Bionic machine peacock image recognition method based on deep learning

Technical Field

The invention relates to the technical field of computer identification, in particular to a bionic machine peacock image identification method based on deep learning.

Background

The bionic robot is a combined product of bionics and application requirements in the robot field. From the perspective of a robot, a bionic robot is a high-level stage of robot development, and biological characteristics provide many beneficial references for the design of the robot. The existing bionic robots are various in types, such as bionic robot fish and bionic robot dog. And is widely used in military and industrial fields, but is currently less applicable as an entertainment robot. The visual system is an important component of the bionic robot, and is equivalent to the 'eyes' of the bionic robot. The system generally captures surrounding environment information through a high-definition camera arranged on a robot, and analyzes and processes the captured image through the existing computer vision algorithm to realize the motion control of a robot actuating mechanism, such as underwater fishing of robot fish, gait planning of robot dogs and the like. At present, a vision system of a bionic robot depends on a traditional image processing algorithm, generally, image features of a current environment are firstly extracted, then the extracted features are described, and finally the current environment is identified, detected and other related tasks are carried out through feature description. Although a specific image feature has a good effect in the field of the bionic robot, the traditional image feature depends on manual experience, and in a complex environment, the feature extraction complexity is high and the robustness is low.
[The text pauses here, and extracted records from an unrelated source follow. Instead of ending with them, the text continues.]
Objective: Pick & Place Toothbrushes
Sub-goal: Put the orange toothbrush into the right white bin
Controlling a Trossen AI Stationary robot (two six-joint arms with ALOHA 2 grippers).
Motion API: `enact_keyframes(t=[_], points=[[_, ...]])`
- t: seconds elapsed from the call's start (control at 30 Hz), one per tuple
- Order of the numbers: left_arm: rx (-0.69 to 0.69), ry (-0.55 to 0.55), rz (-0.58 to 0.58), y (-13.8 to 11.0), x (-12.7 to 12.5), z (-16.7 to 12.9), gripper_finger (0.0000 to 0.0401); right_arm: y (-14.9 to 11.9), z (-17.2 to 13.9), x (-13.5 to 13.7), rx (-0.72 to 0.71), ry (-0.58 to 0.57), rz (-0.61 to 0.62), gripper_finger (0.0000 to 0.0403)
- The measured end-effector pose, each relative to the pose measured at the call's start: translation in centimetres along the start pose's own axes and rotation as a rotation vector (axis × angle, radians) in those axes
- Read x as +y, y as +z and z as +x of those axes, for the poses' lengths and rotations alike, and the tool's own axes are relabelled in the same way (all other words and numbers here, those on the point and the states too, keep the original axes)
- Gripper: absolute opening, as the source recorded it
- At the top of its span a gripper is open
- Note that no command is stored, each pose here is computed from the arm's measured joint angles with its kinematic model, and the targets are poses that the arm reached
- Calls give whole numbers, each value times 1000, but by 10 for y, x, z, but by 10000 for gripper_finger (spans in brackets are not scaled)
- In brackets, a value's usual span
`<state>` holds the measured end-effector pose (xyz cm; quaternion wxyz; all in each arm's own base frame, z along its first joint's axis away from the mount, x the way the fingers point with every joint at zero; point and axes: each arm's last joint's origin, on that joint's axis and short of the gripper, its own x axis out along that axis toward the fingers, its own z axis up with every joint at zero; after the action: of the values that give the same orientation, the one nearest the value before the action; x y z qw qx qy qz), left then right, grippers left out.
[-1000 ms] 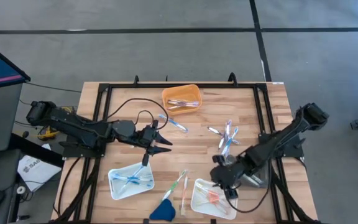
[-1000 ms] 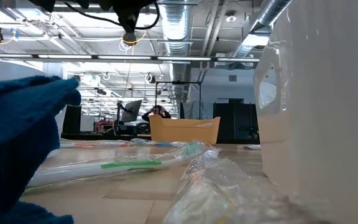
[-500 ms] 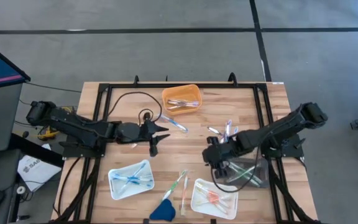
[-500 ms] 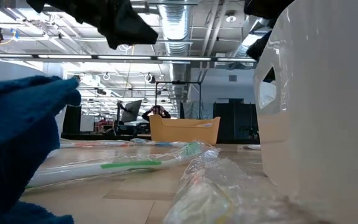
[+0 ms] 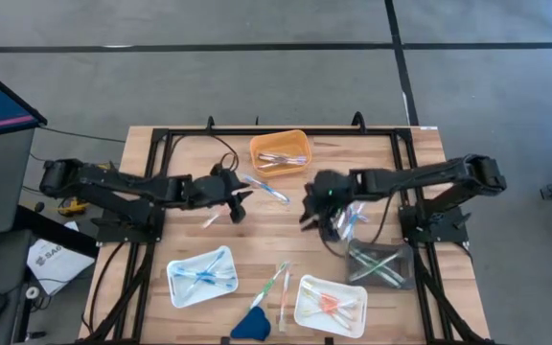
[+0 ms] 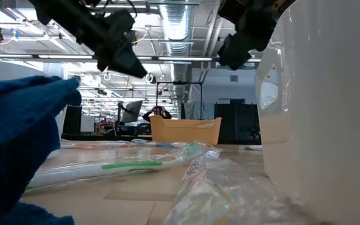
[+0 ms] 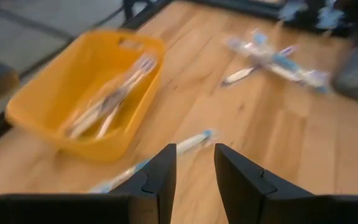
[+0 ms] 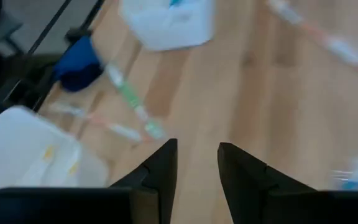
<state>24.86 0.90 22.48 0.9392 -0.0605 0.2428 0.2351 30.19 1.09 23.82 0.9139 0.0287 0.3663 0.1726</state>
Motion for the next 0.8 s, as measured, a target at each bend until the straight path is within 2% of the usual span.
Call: enact_keyframes(t=[0.13, 0.27, 0.37, 0.47, 0.57, 0.73, 0.8], points=[[93, 29, -45, -7, 11, 3, 104, 8, -27, -17, -105, -69, 8, 108], [173, 46, -65, -13, 18, 5, 104, 20, -66, -25, -279, -147, -14, 108], [222, 65, -63, -18, 21, 4, 104, 25, -92, -26, -373, -193, -8, 108], [271, 88, -87, -22, 26, 4, 104, 22, -105, -24, -417, -205, -16, 108], [323, 98, -145, -25, 32, 5, 104, 14, -101, -22, -457, -116, -37, 108], [408, 92, -194, -32, 36, 10, 104, 8, -104, -29, -590, 138, -86, 108], [451, 78, -196, -37, 35, 14, 104, 5, -103, -32, -602, 171, -69, 108]])
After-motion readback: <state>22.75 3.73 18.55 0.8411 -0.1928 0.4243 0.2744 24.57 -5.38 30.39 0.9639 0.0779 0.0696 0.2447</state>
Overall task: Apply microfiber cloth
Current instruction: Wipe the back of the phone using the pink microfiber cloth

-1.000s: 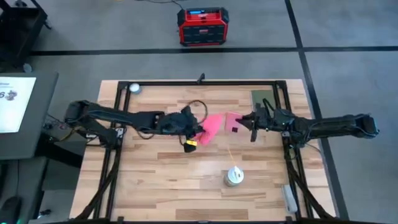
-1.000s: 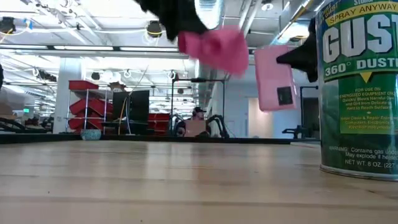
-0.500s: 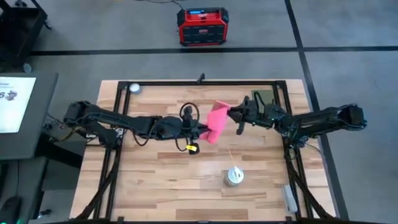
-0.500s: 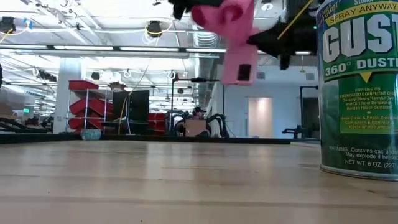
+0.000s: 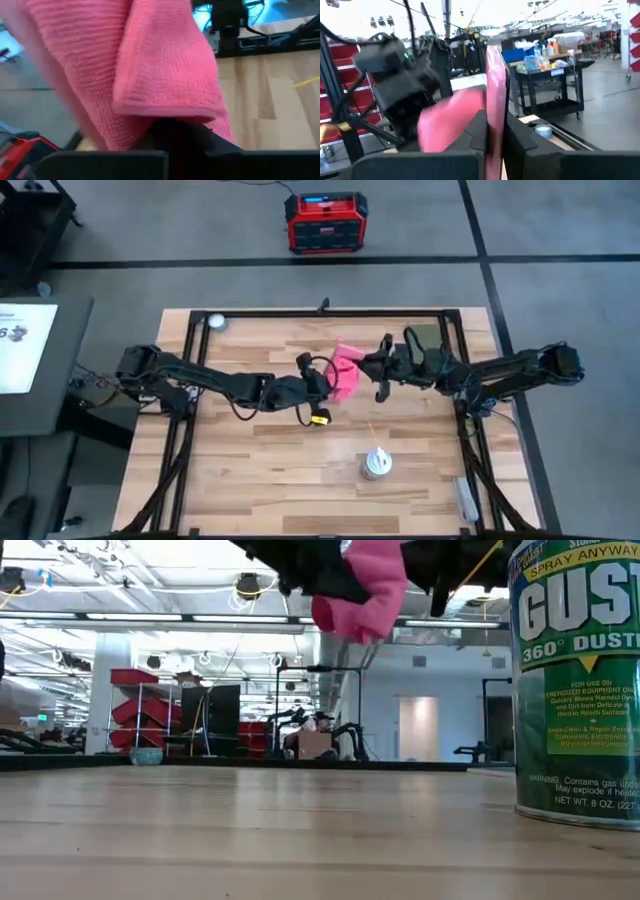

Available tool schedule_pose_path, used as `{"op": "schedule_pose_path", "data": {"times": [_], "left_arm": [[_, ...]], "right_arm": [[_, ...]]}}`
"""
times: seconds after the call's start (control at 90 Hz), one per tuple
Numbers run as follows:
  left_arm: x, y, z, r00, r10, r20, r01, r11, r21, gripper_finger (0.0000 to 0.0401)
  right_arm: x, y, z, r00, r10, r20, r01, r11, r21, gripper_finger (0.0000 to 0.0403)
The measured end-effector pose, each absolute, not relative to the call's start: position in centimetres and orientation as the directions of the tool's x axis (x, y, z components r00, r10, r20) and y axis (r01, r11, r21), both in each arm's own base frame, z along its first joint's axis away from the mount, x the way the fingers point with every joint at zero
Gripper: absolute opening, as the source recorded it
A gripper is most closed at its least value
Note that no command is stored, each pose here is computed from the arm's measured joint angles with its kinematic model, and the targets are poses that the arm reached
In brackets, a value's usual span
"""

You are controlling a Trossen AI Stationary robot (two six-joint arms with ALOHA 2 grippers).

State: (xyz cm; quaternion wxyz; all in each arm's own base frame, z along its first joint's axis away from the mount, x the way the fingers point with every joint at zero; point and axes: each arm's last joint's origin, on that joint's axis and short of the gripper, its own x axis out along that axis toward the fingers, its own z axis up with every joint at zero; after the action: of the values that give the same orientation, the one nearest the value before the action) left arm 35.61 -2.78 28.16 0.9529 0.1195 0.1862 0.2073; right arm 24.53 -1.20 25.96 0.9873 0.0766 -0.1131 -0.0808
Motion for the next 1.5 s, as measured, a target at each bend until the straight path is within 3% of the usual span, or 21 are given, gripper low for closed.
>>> {"op": "schedule_pose_path", "data": {"times": [0.322,0.711,1.0,1.156,1.389,1.5], "left_arm": [[34.7,-1.5,30.4,0.860,0.452,-0.235,-0.383,0.878,0.288,0.0000],[36.1,-2.8,25.9,0.877,0.413,-0.245,-0.376,0.908,0.184,0.0000],[34.3,-1.2,31.8,0.878,0.469,-0.093,-0.427,0.856,0.291,0.0000],[33.9,-0.7,33.0,0.880,0.470,-0.073,-0.432,0.855,0.287,0.0000],[35.7,-1.4,28.1,0.876,0.427,-0.225,-0.380,0.898,0.222,0.0000],[36.7,-2.4,25.8,0.896,0.383,-0.226,-0.351,0.921,0.169,0.0000]], "right_arm": [[24.5,0.0,26.0,0.956,-0.203,0.212,0.168,0.970,0.174,0.0012],[24.5,0.2,25.9,0.961,-0.176,0.211,0.142,0.976,0.167,0.0012],[24.5,0.2,26.0,0.959,-0.183,0.218,0.144,0.972,0.185,0.0012],[24.5,0.2,26.0,0.959,-0.187,0.214,0.146,0.970,0.194,0.0012],[24.5,0.2,25.8,0.962,-0.187,0.199,0.153,0.973,0.174,0.0012],[24.5,0.2,25.8,0.965,-0.169,0.202,0.137,0.977,0.163,0.0012]]}}
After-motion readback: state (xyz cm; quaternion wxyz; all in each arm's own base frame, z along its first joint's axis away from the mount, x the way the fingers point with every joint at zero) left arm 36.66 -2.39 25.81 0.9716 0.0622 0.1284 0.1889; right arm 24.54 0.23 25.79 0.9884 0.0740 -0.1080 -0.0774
In view of the above, it is urgently needed to provide a bionic machine peacock visual identification method based on deep learning, which has good robustness and high real-time performance, is applied to places such as science and technology museums, superstores, hotels and the like, and teaches through lively activities.

Disclosure of Invention

In order to solve the technical problem, the technical scheme adopted by the invention is to provide an image recognition method of a bionic machine peacock based on deep learning, which comprises the following steps:

s1, collecting a public face detection database as a training and verification image data set;

s2, designing a deep learning framework based on a convolutional neural network, and realizing a face detection function in the deep learning framework;

s3, collecting the field image shot by the peacock camera of the bionic machine to finely adjust the trained convolutional neural network;

s4, testing according to the fine-tuned deep learning framework in the step S3, and achieving a face detection function in an indoor complex environment;

and S5, obtaining empirical parameters to determine the dressing position of the audience according to the position relation between the face frame position obtained in the step S4 and the position relation between the camera and the audience, and counting the corresponding proportion occupied by each color.

In the above method, the step S1 specifically includes the following steps:

s11, selecting a public wire _ face data set and a Celeba _ face data set as training samples for face detection by a face detection database; normalizing the original image in the image data set to a uniform size;

a large amount of face detection data are provided in the widget _ face data set and the Celeba _ face data set, and position information of a face frame is provided in a picture;

s12, randomly selecting a frame for the face image, and calculating the repetition degree IOU of the selected frame and the real frame;

s13, dividing the face detection data into three types, namely a face positive sample, a face negative sample and a face partial sample, wherein the proportion of the face positive sample, the face negative sample and the face partial sample is 1: 3: 1;

and S14, generating a file path from the training sample, and making labels corresponding to the file path, wherein the label content comprises positive and negative sample labels and offset values of a randomly generated frame and a real frame.

In the above method, in step S12, IOU > 0.65 is a positive face sample, and IOU < 0.4 is a negative face sample; the face part samples are between 0.4 IOU 0.65.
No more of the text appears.